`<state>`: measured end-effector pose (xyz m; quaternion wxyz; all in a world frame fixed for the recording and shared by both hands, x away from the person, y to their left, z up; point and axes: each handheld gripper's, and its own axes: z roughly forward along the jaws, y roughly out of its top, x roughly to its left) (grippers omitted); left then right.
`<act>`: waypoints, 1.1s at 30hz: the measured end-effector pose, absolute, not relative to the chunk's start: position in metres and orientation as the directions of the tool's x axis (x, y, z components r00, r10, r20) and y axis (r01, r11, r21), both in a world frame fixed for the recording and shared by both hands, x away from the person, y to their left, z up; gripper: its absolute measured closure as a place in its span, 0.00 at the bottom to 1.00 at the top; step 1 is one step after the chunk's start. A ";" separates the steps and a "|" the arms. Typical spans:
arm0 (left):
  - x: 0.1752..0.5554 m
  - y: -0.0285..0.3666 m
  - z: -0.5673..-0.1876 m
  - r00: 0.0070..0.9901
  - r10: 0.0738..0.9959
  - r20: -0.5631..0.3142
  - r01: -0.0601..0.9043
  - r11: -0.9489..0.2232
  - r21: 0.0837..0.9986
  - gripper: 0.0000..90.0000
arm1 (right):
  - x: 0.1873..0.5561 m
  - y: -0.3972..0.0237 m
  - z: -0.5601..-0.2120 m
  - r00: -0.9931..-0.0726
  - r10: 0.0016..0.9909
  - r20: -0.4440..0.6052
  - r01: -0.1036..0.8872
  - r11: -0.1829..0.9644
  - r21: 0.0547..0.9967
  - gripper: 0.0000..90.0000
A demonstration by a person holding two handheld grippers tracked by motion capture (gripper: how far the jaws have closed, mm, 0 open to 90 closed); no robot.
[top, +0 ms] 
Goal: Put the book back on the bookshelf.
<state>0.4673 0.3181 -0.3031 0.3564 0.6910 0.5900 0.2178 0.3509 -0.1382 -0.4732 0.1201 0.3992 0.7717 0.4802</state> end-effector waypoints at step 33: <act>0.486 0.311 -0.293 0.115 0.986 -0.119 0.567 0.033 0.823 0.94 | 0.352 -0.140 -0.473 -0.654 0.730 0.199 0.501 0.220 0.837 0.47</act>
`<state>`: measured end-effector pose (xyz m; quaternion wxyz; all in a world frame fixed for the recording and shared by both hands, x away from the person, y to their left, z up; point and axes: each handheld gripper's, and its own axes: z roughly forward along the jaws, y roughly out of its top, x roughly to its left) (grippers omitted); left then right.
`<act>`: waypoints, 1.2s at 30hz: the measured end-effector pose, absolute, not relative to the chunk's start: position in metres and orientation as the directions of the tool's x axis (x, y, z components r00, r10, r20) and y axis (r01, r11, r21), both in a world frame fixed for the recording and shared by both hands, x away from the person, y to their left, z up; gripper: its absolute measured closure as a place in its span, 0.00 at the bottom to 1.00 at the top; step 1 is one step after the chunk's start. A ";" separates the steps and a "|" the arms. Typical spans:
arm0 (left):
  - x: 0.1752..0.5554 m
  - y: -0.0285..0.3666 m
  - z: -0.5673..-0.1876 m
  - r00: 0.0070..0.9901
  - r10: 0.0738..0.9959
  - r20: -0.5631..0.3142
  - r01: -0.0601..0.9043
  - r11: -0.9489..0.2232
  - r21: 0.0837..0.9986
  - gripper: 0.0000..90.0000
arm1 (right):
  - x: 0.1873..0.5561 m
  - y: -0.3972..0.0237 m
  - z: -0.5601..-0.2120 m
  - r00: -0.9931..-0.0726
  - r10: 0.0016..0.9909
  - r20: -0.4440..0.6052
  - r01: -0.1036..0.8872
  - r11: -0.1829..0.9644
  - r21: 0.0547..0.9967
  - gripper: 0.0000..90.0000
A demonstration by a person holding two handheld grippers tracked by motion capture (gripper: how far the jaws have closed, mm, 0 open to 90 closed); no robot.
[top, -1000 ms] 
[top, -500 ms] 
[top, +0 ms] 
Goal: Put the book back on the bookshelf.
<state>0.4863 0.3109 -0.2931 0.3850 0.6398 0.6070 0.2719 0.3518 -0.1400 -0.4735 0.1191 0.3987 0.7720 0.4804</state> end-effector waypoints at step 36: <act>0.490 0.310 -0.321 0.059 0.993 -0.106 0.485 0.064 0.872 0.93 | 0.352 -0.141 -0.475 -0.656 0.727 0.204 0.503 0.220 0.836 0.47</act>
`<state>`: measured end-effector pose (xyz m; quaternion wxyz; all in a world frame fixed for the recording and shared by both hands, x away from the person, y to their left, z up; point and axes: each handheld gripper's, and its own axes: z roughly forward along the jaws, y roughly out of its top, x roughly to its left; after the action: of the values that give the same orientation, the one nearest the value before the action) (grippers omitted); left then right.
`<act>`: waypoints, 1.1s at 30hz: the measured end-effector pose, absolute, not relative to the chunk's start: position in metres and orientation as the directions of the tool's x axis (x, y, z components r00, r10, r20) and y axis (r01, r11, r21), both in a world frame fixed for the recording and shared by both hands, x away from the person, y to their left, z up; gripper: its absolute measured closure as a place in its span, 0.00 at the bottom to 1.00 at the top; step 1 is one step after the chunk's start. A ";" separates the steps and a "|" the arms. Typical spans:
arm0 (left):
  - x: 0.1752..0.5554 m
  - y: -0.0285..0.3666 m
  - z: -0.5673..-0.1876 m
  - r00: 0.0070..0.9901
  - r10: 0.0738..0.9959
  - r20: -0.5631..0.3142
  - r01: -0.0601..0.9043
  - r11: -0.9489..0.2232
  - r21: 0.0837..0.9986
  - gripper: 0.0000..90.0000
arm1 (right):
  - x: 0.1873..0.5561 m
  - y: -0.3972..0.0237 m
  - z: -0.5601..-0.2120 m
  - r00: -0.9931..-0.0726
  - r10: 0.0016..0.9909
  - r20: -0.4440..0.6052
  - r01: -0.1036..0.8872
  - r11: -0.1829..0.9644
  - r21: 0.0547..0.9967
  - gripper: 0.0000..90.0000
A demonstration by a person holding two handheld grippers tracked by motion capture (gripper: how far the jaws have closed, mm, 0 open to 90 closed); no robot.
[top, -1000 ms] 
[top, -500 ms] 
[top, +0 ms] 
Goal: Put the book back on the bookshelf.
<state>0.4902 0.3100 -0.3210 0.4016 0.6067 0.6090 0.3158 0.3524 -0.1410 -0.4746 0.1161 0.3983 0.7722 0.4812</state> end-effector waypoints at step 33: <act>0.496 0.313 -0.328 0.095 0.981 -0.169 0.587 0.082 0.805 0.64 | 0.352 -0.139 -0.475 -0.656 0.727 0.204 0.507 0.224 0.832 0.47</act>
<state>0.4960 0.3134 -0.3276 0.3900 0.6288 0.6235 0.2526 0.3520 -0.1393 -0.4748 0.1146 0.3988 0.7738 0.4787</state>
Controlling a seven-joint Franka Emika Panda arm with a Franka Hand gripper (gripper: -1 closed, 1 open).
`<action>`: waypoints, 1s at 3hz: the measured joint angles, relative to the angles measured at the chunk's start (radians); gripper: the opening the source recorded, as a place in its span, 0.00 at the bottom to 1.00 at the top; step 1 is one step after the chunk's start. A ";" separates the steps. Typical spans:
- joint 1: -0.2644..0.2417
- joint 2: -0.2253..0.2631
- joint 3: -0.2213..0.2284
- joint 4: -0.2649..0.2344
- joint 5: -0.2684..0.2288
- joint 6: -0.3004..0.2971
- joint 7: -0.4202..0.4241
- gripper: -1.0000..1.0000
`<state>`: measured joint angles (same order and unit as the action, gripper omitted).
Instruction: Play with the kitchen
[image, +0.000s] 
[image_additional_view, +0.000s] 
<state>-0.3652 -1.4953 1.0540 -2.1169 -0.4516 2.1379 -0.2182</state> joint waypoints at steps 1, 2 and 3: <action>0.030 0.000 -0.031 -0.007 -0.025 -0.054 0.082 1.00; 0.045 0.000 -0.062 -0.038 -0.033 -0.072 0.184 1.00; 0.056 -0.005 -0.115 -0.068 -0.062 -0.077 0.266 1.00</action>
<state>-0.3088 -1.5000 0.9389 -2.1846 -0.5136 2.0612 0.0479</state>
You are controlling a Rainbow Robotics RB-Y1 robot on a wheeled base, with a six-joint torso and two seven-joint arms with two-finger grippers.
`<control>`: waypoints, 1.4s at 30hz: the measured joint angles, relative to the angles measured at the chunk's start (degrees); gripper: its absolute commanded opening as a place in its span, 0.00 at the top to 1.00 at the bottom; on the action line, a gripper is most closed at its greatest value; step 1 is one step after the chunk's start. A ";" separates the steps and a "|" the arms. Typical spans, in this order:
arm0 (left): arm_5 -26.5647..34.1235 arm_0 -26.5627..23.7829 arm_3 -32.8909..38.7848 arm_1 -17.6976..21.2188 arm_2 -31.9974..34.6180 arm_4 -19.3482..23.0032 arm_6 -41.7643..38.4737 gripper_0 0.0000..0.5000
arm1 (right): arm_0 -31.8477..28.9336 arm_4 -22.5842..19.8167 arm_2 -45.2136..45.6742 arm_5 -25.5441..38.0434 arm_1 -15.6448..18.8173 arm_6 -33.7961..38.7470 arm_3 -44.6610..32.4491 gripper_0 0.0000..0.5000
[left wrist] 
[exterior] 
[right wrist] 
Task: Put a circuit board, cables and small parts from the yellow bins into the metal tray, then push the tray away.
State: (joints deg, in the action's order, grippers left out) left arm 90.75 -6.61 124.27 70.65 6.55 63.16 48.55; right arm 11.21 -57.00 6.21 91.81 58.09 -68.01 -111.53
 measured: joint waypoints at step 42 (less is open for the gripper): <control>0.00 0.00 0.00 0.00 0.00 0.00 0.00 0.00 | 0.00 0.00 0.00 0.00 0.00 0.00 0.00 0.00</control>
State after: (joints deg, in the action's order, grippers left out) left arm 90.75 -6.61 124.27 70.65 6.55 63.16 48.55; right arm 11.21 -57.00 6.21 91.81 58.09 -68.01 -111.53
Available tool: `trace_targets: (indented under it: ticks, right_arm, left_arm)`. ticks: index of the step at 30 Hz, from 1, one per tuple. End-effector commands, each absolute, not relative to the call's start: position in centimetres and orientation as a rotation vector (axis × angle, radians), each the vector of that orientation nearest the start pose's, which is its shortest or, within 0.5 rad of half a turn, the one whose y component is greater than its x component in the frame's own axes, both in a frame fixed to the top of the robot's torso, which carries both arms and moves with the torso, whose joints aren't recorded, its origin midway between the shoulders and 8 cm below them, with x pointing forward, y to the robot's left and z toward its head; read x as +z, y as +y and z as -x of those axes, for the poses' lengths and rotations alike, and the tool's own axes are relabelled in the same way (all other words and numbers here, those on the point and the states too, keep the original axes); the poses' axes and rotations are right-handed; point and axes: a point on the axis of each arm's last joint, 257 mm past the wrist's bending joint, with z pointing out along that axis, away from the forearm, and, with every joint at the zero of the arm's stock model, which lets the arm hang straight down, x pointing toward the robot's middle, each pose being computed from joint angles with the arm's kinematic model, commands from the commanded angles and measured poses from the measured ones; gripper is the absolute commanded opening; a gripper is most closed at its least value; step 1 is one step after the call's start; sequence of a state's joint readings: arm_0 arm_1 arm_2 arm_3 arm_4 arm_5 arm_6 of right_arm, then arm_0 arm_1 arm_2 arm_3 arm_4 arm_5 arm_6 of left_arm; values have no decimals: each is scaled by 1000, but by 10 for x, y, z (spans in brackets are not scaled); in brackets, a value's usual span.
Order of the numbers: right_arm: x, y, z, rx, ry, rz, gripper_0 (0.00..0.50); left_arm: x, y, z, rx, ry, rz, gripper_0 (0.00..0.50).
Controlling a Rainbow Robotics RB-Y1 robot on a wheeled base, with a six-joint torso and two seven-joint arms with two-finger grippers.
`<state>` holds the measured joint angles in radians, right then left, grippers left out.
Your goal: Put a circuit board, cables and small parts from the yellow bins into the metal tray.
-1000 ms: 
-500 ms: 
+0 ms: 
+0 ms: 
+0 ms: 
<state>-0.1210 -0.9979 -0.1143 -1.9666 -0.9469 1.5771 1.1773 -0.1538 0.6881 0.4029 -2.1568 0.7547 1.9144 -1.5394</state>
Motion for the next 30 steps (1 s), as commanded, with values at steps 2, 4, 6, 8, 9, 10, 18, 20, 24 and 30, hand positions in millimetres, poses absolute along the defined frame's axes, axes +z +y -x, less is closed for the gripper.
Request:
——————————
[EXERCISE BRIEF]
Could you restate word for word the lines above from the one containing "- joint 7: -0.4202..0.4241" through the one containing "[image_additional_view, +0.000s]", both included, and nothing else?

[OUTPUT]
- joint 7: -0.4202..0.4241
- gripper: -1.0000..1.0000
`<state>`: measured joint angles (same order and unit as the action, gripper omitted).
Instruction: Play with the kitchen
[image, +0.000s] 
[image_additional_view, +0.000s] 

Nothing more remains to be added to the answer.